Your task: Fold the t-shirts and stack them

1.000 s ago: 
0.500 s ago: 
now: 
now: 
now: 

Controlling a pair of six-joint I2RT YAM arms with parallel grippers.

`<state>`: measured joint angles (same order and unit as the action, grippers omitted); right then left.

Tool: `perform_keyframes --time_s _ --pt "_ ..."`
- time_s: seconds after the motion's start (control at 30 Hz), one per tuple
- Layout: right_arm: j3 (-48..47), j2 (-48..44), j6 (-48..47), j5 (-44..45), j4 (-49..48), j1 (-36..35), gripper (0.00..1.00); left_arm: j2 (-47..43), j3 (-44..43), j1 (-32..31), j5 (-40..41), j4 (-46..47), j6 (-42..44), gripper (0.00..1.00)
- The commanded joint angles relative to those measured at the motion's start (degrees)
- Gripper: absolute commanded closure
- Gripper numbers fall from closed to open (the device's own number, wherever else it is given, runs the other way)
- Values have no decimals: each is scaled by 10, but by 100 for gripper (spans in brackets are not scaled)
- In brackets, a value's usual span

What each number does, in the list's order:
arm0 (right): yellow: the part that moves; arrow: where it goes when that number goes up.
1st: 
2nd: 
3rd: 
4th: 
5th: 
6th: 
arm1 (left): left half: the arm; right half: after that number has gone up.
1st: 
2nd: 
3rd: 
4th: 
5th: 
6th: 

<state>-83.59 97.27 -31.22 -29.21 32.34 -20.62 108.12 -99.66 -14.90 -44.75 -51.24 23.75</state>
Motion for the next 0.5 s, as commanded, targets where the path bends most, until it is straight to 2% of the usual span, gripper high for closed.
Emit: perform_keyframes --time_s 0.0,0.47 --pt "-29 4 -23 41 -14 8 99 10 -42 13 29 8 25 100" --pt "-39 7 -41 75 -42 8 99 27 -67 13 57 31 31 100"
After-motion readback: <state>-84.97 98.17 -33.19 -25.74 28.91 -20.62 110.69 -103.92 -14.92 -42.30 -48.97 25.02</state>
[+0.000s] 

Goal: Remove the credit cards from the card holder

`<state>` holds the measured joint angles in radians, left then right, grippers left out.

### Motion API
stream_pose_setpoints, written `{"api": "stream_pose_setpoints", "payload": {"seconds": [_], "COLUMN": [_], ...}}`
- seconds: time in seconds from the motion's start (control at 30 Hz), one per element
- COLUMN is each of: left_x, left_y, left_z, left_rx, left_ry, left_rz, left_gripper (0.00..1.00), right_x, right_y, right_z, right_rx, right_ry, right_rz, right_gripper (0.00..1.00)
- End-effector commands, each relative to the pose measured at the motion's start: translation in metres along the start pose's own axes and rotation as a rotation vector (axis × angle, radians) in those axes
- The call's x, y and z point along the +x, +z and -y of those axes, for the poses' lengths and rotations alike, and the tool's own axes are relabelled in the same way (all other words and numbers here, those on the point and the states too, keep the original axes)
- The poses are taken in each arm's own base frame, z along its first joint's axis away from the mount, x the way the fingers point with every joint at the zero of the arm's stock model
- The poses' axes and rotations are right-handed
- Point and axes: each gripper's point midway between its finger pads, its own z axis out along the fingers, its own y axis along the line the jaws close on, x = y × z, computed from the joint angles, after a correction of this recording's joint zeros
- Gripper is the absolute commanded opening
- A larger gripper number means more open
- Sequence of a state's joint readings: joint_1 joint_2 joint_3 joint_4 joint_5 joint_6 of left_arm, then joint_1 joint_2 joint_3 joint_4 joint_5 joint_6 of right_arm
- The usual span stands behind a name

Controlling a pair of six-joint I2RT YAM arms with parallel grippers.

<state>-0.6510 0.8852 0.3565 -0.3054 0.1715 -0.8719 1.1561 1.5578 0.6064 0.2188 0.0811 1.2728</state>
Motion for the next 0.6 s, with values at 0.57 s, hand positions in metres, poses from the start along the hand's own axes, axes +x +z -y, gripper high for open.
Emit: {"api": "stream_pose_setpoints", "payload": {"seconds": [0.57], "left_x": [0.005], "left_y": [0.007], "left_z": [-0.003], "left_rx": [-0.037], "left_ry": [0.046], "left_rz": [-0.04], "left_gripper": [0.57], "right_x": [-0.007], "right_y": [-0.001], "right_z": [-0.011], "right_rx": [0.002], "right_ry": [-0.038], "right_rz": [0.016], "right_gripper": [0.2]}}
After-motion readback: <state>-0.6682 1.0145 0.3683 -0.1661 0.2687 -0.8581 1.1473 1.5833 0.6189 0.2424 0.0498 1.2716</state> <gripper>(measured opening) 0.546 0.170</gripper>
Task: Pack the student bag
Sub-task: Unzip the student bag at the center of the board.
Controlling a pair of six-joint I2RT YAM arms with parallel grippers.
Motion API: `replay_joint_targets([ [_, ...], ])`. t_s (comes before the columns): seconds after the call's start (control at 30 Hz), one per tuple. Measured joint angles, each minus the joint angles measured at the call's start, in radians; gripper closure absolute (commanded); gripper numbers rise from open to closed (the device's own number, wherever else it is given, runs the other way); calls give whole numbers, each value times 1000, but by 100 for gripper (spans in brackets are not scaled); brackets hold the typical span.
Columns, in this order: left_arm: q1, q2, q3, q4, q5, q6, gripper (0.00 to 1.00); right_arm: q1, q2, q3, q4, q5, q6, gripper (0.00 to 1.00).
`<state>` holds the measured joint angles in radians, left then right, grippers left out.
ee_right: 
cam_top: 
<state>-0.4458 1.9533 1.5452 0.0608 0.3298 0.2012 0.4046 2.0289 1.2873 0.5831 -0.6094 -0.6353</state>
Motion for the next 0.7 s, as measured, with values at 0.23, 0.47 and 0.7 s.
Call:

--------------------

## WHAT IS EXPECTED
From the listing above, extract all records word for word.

## EXERCISE RESPONSE
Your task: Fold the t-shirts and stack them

1.000 s ago: 
0.500 s ago: 
now: 
now: 
now: 

Controlling a pair of six-joint I2RT YAM arms with parallel grippers.

`<state>`: measured joint angles (same order and unit as the action, grippers omitted); right then left.

Tool: `perform_keyframes --time_s _ --pt "_ ..."`
- time_s: seconds after the motion's start (control at 30 Hz), one per tuple
- Layout: right_arm: j3 (-48..47), j2 (-48..44), j6 (-48..47), j5 (-44..45), j4 (-49..48), j1 (-36..35), gripper (0.00..1.00); left_arm: j2 (-47..43), j3 (-44..43), j1 (-32..31), j5 (-40..41), j4 (-46..47), j6 (-42..44), gripper (0.00..1.00)
- The commanded joint angles relative to those measured at the motion's start (degrees)
- Gripper: absolute commanded closure
- Gripper numbers fall from closed to open (the device's own number, wherever else it is given, runs the other way)
- Values have no decimals: each is scaled by 10, but by 100 for gripper (spans in brackets are not scaled)
- In brackets, a value's usual span

What each number does, in the list's order:
arm0 (right): yellow: the part that moves; arrow: where it goes when that number goes up.
1st: 
2nd: 
3rd: 
4th: 
5th: 
6th: 
arm1 (left): left half: the arm; right half: after that number has gone up.
1st: 
2nd: 
3rd: 
4th: 
5th: 
6th: 

<state>-83.59 97.27 -31.22 -29.21 32.34 -20.62 108.12 -99.66 -14.90 -44.75 -51.24 23.75</state>
Motion for the next 0.5 s, as commanded, targets where the path bends most, until it is straight to 2% of the usual span, gripper high for closed.
Emit: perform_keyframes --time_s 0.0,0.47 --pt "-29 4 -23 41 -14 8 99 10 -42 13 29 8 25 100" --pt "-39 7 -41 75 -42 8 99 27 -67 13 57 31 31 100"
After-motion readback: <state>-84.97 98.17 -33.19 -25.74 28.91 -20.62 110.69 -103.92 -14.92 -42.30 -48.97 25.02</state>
[+0.000s] 

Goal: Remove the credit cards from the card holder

`<state>` holds the measured joint angles in radians, left then right, grippers left out.

### Motion API
stream_pose_setpoints, written `{"api": "stream_pose_setpoints", "payload": {"seconds": [_], "COLUMN": [_], ...}}`
- seconds: time in seconds from the motion's start (control at 30 Hz), one per element
- COLUMN is each of: left_x, left_y, left_z, left_rx, left_ry, left_rz, left_gripper (0.00..1.00), right_x, right_y, right_z, right_rx, right_ry, right_rz, right_gripper (0.00..1.00)
- End-effector commands, each relative to the pose measured at the motion's start: translation in metres along the start pose's own axes and rotation as a rotation vector (axis × angle, radians) in those axes
- The call's x, y and z point along the +x, +z and -y of those axes, for the poses' lengths and rotations alike, and the tool's own axes are relabelled in the same way (all other words and numbers here, those on the point and the states too, keep the original axes)
- The poses are taken in each arm's own base frame, z along its first joint's axis away from the mount, x the way the fingers point with every joint at the zero of the arm's stock model
- The poses' axes and rotations are right-handed
- Point and axes: each gripper's point midway between its finger pads, its own z axis out along the fingers, its own y axis along the line the jaws close on, x = y × z, computed from the joint angles, after a correction of this recording's joint zeros
- Gripper is the absolute commanded opening
- A larger gripper number means more open
- Sequence of a state's joint readings: joint_1 joint_2 joint_3 joint_4 joint_5 joint_6 of left_arm, then joint_1 joint_2 joint_3 joint_4 joint_5 joint_6 of right_arm
- The usual span stands behind a name

Controlling a pair of six-joint I2RT YAM arms with parallel grippers.

<state>-0.6510 0.8852 0.3565 -0.3054 0.1715 -0.8719 1.1561 1.5578 0.6064 0.2188 0.0811 1.2728</state>
Motion for the next 0.6 s, with values at 0.57 s, hand positions in metres, poses from the start along the hand's own axes, axes +x +z -y, gripper high for open.
Emit: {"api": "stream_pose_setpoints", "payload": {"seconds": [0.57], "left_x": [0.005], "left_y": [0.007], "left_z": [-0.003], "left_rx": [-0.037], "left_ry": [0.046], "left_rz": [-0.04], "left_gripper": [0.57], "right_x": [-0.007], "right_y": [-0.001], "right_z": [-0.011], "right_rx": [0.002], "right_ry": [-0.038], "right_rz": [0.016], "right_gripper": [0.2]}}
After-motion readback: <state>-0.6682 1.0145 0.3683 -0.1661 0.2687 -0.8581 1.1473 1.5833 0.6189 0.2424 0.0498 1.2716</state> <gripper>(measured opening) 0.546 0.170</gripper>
Task: Pack the student bag
Sub-task: Unzip the student bag at the center of the board.
Controlling a pair of six-joint I2RT YAM arms with parallel grippers.
Motion API: `replay_joint_targets([ [_, ...], ])`. t_s (comes before the columns): seconds after the call's start (control at 30 Hz), one per tuple. Measured joint angles, each minus the joint angles measured at the call's start, in radians; gripper closure absolute (commanded); gripper numbers rise from open to closed (the device's own number, wherever else it is given, runs the other way); calls give whole numbers, each value times 1000, but by 100 for gripper (spans in brackets are not scaled); brackets hold the typical span.
Columns, in this order: left_arm: q1, q2, q3, q4, q5, q6, gripper (0.00 to 1.00); right_arm: q1, q2, q3, q4, q5, q6, gripper (0.00 to 1.00).
`<state>` holds the measured joint angles in radians, left then right, grippers left out.
ee_right: 
cam_top: 
<state>-0.4458 1.9533 1.5452 0.0608 0.3298 0.2012 0.4046 2.0289 1.2873 0.5831 -0.6094 -0.6353</state>
Motion for the next 0.7 s, as measured, with values at 0.23, 0.47 and 0.7 s.
Call:

That is the complete output.